__PROBLEM TO SOLVE__
In the listing below, find the line holding "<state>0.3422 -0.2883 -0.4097" and the line holding "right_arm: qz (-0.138". Write out those two lines and all lines between, exactly, and nothing more.

○ ○ ○ ○ ○ ○ ○

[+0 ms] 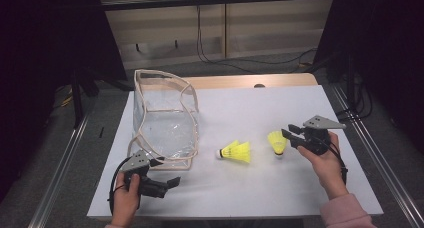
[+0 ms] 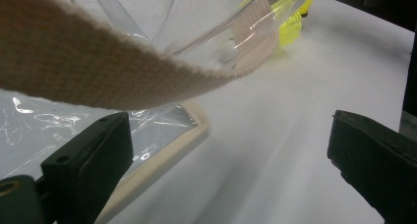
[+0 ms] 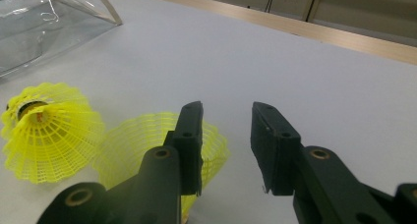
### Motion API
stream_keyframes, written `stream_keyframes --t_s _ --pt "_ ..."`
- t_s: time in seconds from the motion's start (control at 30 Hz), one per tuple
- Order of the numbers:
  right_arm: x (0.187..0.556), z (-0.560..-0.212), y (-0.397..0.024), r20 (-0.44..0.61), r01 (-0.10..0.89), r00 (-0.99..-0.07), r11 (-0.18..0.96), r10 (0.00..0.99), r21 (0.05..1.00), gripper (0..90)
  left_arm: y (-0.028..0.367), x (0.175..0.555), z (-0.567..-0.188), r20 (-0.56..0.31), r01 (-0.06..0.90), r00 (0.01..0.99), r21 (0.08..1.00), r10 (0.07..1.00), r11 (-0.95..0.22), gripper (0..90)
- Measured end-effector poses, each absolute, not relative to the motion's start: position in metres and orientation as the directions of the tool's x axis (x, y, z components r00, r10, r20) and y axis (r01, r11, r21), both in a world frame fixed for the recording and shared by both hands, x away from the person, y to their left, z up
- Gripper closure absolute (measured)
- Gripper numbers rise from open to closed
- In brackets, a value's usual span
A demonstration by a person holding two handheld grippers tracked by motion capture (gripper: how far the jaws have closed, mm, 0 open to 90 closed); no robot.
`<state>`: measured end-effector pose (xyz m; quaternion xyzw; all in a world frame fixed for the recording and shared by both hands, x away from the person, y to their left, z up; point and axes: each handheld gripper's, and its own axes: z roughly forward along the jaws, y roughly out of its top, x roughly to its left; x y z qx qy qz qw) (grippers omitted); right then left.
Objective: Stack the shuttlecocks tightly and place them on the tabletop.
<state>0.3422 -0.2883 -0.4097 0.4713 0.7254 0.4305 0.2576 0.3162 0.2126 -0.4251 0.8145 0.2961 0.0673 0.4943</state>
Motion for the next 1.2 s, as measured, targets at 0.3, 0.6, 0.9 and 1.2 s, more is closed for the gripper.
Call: stream_keyframes --t_s 0.3,0.6,0.9,1.2 --pt "0.341 -0.414 -0.296 0.006 0.469 -0.429 0.217 0.903 0.856 88.8 0.214 0.317 -0.425 -0.176 0.41 0.819 0.845 0.546 -0.344 3.3" --pt "0.341 -0.423 -0.301 0.023 0.513 -0.422 0.218 0.906 0.831 90.0 0.214 0.317 -0.425 -0.178 0.41 0.818 0.847 0.546 -0.339 3.3" --pt "0.339 -0.427 -0.302 0.039 0.522 -0.424 0.209 0.905 0.827 90.0 0.214 0.316 -0.424 -0.18 0.411 0.816 0.849 0.549 -0.333 3.3" --pt "0.331 -0.432 -0.309 0.03 0.527 -0.418 0.215 0.908 0.822 90.0 0.213 0.316 -0.424 -0.184 0.412 0.818 0.849 0.545 -0.332 3.3"
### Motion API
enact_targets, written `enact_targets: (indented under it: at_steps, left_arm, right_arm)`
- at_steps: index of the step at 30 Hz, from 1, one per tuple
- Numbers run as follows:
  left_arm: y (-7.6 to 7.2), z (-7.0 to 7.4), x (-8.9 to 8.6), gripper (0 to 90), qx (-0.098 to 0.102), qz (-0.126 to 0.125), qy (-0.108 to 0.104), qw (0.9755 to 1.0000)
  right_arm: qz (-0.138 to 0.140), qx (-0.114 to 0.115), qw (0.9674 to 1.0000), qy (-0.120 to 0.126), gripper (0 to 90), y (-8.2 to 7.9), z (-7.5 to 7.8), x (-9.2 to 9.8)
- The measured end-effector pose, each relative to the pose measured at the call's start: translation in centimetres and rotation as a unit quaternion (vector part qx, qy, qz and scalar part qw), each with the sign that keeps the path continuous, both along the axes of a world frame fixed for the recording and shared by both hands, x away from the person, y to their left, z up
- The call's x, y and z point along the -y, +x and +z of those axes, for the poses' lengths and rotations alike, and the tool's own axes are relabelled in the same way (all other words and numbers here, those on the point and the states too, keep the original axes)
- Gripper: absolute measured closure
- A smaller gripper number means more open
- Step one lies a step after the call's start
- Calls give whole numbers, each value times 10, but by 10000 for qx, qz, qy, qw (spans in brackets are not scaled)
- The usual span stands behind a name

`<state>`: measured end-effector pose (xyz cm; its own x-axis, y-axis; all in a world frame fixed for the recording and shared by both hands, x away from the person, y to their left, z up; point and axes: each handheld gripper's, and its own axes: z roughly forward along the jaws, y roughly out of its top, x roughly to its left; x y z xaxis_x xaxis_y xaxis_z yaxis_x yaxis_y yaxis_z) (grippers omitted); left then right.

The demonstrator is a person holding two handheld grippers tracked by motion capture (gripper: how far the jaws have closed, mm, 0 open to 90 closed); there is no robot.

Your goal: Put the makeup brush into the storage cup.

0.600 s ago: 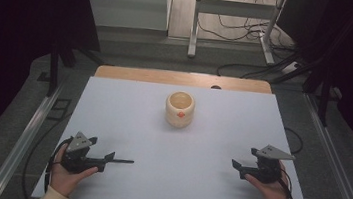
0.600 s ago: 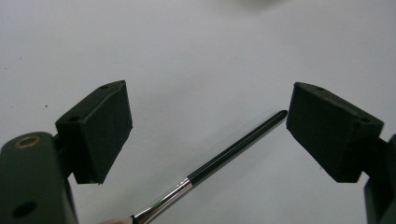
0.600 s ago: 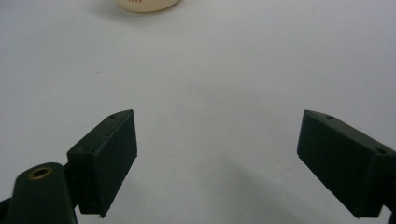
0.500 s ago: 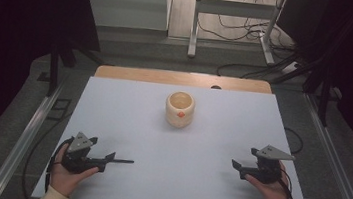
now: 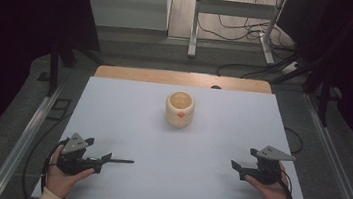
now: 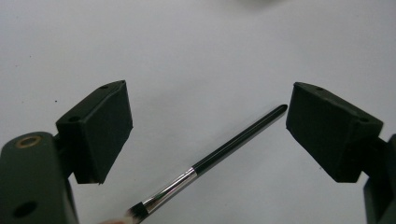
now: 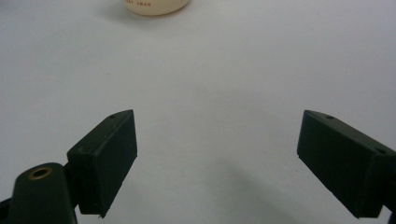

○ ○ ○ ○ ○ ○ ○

__YOUR RESPONSE__
<state>0.3422 -0.2883 -0.4097 0.4713 0.7254 0.4305 0.2576 0.3162 0.2126 -0.4251 0.8145 0.2961 0.0673 0.4943</state>
Motion for the next 1.2 s, as measured, targets at 0.3, 0.6, 0.9 and 1.2 s, more is closed for the gripper.
Call: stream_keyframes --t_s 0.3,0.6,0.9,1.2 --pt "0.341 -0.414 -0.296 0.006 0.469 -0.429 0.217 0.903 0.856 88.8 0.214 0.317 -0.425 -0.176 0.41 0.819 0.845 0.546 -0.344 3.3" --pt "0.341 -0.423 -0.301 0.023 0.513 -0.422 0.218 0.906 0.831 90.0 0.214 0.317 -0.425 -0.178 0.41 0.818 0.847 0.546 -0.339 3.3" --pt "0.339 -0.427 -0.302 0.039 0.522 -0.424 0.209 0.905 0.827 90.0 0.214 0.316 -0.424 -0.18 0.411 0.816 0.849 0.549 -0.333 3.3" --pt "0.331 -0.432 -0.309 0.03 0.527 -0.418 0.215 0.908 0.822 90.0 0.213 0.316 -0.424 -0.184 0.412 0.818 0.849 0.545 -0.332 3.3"
### Motion API
enact_targets, written `enact_targets: (indented under it: at_steps, left_arm, right_arm)`
- at_steps: index of the step at 30 Hz, from 1, one per tuple
- Numbers run as follows:
  left_arm: y (-7.6 to 7.2), z (-7.0 to 7.4), x (-8.9 to 8.6), gripper (0 to 90), qx (-0.098 to 0.102), qz (-0.126 to 0.125), qy (-0.108 to 0.104), qw (0.9755 to 1.0000)
  right_arm: qz (-0.138 to 0.140), qx (-0.114 to 0.115), qw (0.9674 to 1.0000), qy (-0.120 to 0.126), gripper (0 to 90), y (-8.2 to 7.9), z (-7.5 to 7.8), x (-9.2 to 9.8)

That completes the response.